Recorded data:
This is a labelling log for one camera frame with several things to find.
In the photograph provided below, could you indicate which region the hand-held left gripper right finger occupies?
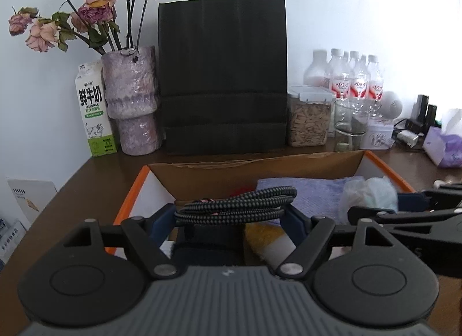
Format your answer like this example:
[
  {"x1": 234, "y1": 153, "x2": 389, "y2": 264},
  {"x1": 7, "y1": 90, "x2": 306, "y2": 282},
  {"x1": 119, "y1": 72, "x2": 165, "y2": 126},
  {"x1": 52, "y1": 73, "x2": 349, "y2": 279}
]
[{"x1": 276, "y1": 206, "x2": 394, "y2": 279}]

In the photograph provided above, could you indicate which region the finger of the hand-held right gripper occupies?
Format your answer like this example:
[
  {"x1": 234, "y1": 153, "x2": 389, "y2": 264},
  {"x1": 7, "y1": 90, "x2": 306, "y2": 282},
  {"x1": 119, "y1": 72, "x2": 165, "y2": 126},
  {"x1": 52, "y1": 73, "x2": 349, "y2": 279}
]
[
  {"x1": 347, "y1": 206, "x2": 462, "y2": 226},
  {"x1": 397, "y1": 183, "x2": 462, "y2": 212}
]

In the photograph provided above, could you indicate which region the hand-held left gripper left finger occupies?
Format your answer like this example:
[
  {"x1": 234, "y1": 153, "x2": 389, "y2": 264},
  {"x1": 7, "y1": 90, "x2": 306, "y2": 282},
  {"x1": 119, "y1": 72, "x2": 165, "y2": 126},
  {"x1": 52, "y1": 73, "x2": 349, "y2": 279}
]
[{"x1": 63, "y1": 203, "x2": 179, "y2": 279}]

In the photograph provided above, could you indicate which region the white yellow alpaca plush toy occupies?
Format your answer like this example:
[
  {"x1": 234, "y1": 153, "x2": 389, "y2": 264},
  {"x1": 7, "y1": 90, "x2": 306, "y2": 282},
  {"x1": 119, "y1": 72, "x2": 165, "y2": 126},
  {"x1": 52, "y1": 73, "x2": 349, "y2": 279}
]
[{"x1": 245, "y1": 222, "x2": 297, "y2": 262}]

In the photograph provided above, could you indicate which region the clear plastic bag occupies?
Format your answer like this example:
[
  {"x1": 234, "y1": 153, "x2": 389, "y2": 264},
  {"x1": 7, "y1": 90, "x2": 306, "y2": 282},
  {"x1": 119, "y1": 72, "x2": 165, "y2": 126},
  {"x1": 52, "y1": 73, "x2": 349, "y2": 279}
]
[{"x1": 339, "y1": 176, "x2": 398, "y2": 223}]

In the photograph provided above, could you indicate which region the purple blue cloth pouch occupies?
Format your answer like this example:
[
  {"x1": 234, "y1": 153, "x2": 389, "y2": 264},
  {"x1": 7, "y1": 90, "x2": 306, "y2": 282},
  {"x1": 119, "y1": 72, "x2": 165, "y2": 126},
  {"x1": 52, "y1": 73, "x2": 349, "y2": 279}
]
[{"x1": 256, "y1": 176, "x2": 365, "y2": 224}]

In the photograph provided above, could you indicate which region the black braided cable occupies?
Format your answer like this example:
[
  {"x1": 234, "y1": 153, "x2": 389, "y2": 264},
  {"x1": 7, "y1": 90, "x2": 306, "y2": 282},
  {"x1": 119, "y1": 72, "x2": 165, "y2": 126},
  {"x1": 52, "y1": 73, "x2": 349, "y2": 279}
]
[{"x1": 174, "y1": 186, "x2": 298, "y2": 228}]

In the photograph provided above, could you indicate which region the red orange cardboard box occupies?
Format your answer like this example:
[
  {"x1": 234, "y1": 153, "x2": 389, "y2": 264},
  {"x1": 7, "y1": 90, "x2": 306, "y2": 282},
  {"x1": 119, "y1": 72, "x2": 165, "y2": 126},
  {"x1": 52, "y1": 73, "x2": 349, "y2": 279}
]
[{"x1": 106, "y1": 150, "x2": 416, "y2": 261}]

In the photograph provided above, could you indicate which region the purple tissue pack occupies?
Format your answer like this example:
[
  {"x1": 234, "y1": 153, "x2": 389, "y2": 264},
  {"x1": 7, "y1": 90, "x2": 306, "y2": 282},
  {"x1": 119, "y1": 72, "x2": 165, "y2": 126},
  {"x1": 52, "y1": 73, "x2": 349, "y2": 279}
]
[{"x1": 422, "y1": 108, "x2": 462, "y2": 168}]

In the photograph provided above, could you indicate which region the white tin box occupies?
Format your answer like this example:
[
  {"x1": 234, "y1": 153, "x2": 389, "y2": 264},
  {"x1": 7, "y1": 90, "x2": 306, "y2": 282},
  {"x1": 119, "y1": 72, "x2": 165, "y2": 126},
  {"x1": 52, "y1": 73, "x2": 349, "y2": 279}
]
[{"x1": 359, "y1": 117, "x2": 396, "y2": 151}]

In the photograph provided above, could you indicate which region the black desktop gadget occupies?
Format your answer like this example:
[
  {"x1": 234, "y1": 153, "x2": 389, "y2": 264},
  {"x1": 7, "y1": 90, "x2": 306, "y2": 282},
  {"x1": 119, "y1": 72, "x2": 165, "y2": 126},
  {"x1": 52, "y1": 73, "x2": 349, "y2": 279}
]
[{"x1": 404, "y1": 94, "x2": 439, "y2": 134}]

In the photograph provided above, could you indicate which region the clear glass cup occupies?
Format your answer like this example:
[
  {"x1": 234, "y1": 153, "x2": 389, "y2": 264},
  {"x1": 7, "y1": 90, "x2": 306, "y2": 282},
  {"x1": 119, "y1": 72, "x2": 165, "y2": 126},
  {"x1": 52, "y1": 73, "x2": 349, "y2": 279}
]
[{"x1": 334, "y1": 99, "x2": 370, "y2": 152}]

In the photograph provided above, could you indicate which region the white round device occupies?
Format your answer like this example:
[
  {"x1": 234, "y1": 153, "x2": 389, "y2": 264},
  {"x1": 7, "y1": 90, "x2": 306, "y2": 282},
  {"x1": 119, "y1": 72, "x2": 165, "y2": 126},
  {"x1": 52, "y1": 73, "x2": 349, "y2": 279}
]
[{"x1": 381, "y1": 90, "x2": 403, "y2": 118}]

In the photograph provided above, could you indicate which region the purple textured vase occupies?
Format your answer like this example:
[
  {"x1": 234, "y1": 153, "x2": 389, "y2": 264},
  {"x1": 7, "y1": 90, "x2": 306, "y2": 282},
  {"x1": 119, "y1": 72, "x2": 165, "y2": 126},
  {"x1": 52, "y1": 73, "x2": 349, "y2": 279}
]
[{"x1": 100, "y1": 46, "x2": 163, "y2": 156}]

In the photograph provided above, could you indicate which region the white green milk carton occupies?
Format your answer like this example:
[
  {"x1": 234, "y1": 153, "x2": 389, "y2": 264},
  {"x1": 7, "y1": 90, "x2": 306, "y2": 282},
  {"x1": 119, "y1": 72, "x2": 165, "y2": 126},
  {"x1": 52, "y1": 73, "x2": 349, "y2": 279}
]
[{"x1": 74, "y1": 61, "x2": 119, "y2": 158}]

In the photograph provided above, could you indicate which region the white desk calendar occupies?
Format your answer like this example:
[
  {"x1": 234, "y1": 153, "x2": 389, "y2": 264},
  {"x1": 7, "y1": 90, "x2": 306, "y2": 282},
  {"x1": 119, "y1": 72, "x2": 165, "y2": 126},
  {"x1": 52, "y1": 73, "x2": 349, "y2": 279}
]
[{"x1": 7, "y1": 178, "x2": 57, "y2": 228}]

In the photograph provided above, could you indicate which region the pack of water bottles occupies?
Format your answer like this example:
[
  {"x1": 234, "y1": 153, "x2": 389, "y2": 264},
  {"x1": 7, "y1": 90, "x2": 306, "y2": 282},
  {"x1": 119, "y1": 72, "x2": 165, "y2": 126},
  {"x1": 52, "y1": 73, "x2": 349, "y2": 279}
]
[{"x1": 303, "y1": 48, "x2": 385, "y2": 120}]

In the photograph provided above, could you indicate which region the black paper bag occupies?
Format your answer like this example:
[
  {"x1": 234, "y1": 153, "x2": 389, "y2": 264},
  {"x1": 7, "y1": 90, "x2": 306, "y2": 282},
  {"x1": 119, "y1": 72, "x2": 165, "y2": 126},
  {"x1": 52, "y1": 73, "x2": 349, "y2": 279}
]
[{"x1": 158, "y1": 0, "x2": 288, "y2": 156}]

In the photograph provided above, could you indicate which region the white charger with cables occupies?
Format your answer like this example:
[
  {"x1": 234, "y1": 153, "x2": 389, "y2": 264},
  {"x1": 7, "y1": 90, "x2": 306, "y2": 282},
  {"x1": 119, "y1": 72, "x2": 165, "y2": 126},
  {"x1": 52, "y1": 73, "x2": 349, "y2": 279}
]
[{"x1": 392, "y1": 119, "x2": 424, "y2": 149}]

Task description
Find all lines in the records that hold the word "pack". Copy them.

Finished task
In the photograph provided above, could you indicate which region the purple tissue pack occupies?
In the photograph provided above, could you indicate which region the pack of water bottles occupies?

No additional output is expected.